0000 Xxxxxx Xx Xxx Xxxxxxxx
Xxx Xxxx, Xxx Xxxx 00000
October 22, 1993
Alliance Capital Management L.P.
0000 Xxxxxx xx xxx Xxxxxxxx
Xxx Xxxx, Xxx Xxxx 00000
Dear Sirs:
We, the undersigned ACM Managed Dollar Income Fund, Inc., herewith
confirm our agreement with you as follows:
1. We are a closed-end, non-diversified management investment
company registered under the Investment Company Act of 1940 (the "Act"). We
propose to engage in the business of investing and reinvesting our assets in
securities ("the portfolio assets") of the type and in accordance with the
limitations specified in our Articles of Incorporation, Bylaws, Registration
Statement filed with the Securities and Exchange Commission under the Securities
Act of 1933 and the Act, and any representations made in our prospectus, all in
such manner and to such extent as may from time to time be authorized by our
Board of Directors. We enclose copies of the documents listed above and will
from time to time furnish you with any amendments thereof.

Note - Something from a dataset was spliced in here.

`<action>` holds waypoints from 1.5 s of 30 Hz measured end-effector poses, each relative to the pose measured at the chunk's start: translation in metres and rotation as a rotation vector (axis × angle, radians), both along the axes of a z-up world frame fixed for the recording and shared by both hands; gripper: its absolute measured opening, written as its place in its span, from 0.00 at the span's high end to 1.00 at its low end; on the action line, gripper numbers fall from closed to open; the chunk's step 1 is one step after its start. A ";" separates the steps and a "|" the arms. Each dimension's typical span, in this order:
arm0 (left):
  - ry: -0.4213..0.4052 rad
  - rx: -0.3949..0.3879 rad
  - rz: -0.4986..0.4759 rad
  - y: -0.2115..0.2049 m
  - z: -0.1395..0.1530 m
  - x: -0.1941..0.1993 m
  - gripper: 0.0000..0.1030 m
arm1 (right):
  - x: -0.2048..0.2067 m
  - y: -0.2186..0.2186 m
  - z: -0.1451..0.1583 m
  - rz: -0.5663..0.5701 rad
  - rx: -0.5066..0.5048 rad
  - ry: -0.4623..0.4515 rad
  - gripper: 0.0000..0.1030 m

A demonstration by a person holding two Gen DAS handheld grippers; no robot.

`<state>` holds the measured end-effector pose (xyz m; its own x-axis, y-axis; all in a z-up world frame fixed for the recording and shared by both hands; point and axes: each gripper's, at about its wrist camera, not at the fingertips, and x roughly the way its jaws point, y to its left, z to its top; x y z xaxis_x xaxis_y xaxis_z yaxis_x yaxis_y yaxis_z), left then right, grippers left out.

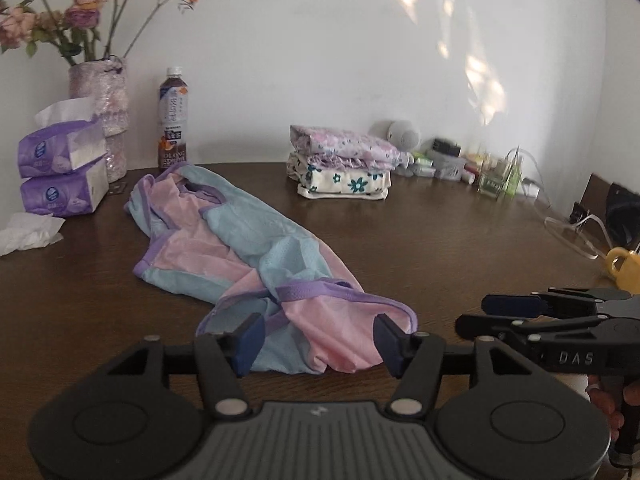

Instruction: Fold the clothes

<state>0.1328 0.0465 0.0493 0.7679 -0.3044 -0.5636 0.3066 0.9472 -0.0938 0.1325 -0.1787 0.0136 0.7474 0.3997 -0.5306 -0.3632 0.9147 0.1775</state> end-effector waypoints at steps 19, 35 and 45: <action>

2. (a) We hereby employ you to manage the investment and
reinvestment of the portfolio assets as above
specified and, without limiting the generality of the foregoing, to provide
management and other services specified below.
(b) You will make decisions with respect to all purchases and sales of
the portfolio assets. To carry out such decisions, you are hereby authorized,
as our agent and attorney-in-fact, for our account and at our risk and in our
name, to place orders for the investment and reinvestment of the portfolio
assets. In all purchases, sales and other transactions in the portfolio assets
you are authorized to exercise full discretion and act for us in the same manner
and with the same force and effect as we might or could do with respect to such
purchases, sales or other transactions, as well as with respect to all other
things necessary or incidental to the furtherance or conduct of such purchases,
sales or other transactions.
(c) You will report to our Board of Directors at each meeting thereof
all changes in the portfolio assets since the prior report, and will also keep
us in touch with important developments affecting the portfolio assets and on
your own initiative will furnish us from time to time with such information as
you may believe appropriate for this purpose, whether concerning the individual
issuers whose securities are included in our portfolio, the industries in which
they engage, or the conditions prevailing in the economy generally. You will
2
also furnish us with such statistical and analytical information with respect to
the portfolio assets as you may believe appropriate or as we reasonably may
request. In making such purchases and sales of the portfolio assets, you will
bear in mind the policies set from time to time by our Board of Directors as
well as the limitations imposed by our Articles of Incorporation and in our
Registration Statement under the Act and the Securities Act of 1933, and the
limitations in the Act and of the Internal Revenue Code of 1986, as amended, in
respect of regulated investment companies.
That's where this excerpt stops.